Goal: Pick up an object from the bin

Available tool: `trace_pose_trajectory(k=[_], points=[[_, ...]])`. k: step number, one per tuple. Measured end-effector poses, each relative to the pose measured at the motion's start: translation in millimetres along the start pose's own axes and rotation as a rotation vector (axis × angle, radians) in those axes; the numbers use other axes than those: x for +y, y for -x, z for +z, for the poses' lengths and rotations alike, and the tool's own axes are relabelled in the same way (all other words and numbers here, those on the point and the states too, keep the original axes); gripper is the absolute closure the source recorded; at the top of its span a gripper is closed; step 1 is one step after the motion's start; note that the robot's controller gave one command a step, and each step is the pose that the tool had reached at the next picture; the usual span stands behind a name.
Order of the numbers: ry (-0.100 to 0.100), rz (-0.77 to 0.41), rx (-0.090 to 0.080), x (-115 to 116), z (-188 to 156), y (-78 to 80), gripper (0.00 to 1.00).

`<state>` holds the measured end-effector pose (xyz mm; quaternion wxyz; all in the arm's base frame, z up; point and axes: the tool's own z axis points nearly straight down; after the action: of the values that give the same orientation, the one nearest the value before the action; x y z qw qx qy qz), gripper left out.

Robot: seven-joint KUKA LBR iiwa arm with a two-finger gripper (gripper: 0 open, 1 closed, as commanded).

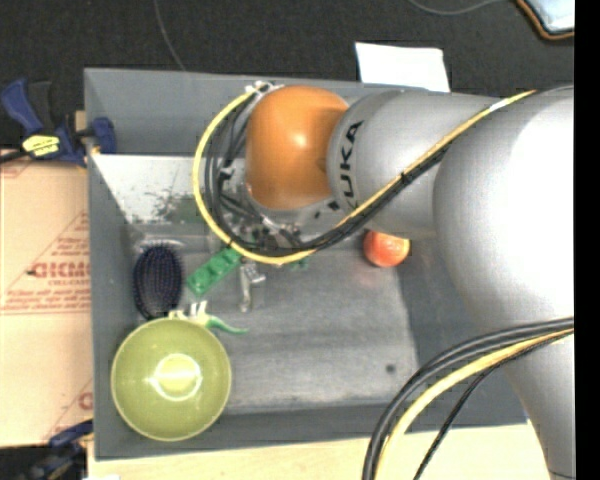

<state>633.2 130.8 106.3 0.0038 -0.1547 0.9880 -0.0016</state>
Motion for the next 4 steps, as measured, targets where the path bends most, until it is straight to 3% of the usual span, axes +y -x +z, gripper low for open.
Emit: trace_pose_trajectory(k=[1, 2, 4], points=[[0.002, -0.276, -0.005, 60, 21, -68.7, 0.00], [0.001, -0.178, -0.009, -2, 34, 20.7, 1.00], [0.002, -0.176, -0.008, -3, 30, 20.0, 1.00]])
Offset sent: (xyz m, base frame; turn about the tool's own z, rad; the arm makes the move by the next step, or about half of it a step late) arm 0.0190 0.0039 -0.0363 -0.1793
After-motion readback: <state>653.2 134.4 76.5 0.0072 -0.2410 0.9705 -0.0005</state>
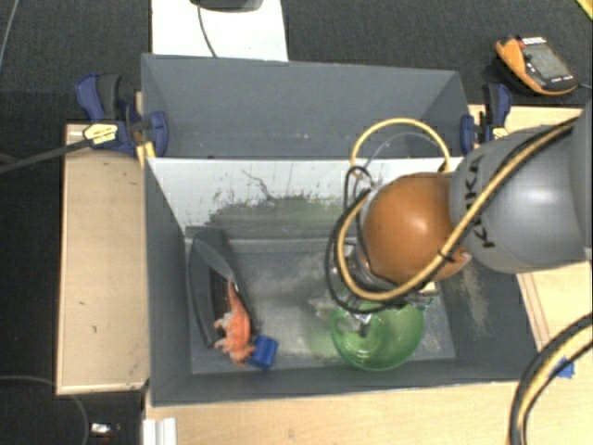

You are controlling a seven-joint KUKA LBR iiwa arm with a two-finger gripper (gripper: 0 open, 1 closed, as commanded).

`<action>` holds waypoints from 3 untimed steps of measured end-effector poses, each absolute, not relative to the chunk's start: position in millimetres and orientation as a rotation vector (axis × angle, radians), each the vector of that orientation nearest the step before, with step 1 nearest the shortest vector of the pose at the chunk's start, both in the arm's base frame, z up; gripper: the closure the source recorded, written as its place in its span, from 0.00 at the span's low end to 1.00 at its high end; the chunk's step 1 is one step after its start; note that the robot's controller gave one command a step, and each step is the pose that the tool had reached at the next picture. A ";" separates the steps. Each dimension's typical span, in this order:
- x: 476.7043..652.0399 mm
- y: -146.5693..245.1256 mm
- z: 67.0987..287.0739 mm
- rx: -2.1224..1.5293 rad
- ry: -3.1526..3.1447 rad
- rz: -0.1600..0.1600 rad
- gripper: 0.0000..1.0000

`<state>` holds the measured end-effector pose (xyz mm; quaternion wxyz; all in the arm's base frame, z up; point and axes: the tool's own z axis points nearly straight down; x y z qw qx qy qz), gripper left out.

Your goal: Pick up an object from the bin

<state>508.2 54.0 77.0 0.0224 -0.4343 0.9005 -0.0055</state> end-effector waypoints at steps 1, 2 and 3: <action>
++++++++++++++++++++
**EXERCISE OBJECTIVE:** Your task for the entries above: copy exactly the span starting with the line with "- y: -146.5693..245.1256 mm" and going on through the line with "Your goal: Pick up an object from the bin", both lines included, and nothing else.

**RESULT OF THE TASK:**
- y: -146.5693..245.1256 mm
- z: 67.0987..287.0739 mm
- rx: -2.1224..1.5293 rad
- ry: -3.1526..3.1447 rad
- rz: -0.1600..0.1600 rad
- gripper: 0.0000..1.0000

`<state>` holds the measured end-effector pose (xyz mm; quaternion wxyz; all in the arm's base frame, z up; point and axes: the tool's own z axis points nearly straight down; x y z qw qx qy qz), gripper left out.

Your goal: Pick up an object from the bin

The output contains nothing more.